→ Work required:
Collect from the data below each line with "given".

→ The data:
════════════════════

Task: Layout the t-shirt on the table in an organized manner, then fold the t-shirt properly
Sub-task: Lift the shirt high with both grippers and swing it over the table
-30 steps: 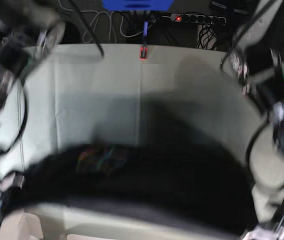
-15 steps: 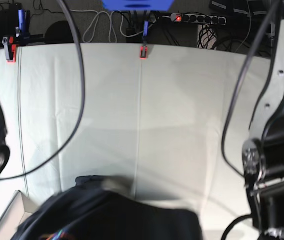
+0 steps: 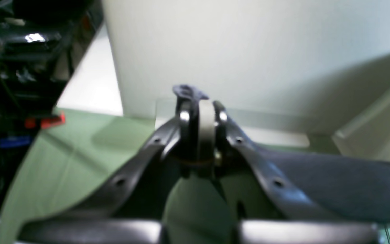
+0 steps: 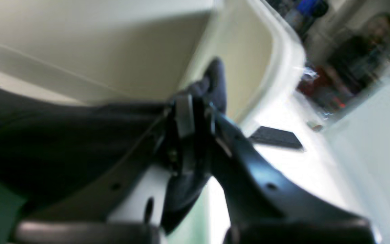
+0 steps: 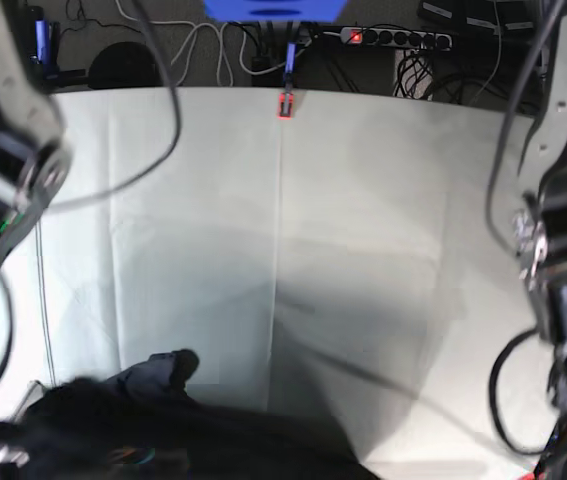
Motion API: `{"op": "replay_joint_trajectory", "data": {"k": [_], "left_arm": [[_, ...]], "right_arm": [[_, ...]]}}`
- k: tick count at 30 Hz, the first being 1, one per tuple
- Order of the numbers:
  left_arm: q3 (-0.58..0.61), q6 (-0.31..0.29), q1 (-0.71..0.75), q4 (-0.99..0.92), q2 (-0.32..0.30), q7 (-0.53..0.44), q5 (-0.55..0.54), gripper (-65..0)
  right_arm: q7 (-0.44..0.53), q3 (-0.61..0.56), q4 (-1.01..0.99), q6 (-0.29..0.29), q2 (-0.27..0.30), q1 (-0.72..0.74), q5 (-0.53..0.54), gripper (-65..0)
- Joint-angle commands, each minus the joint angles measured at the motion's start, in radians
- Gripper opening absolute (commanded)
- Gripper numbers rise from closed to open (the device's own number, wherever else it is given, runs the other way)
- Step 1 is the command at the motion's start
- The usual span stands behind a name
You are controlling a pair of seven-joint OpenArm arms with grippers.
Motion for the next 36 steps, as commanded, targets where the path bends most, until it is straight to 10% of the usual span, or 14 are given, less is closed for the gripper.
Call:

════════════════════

→ Answer to this task:
- Gripper numbers rise from closed to open (the device's own number, wherever else it is given, runs the other way)
Motion for the next 36 steps, as commanded, targets where the path bends most, until it is straight to 10% of the usual span, or 14 are given, less is closed for the gripper.

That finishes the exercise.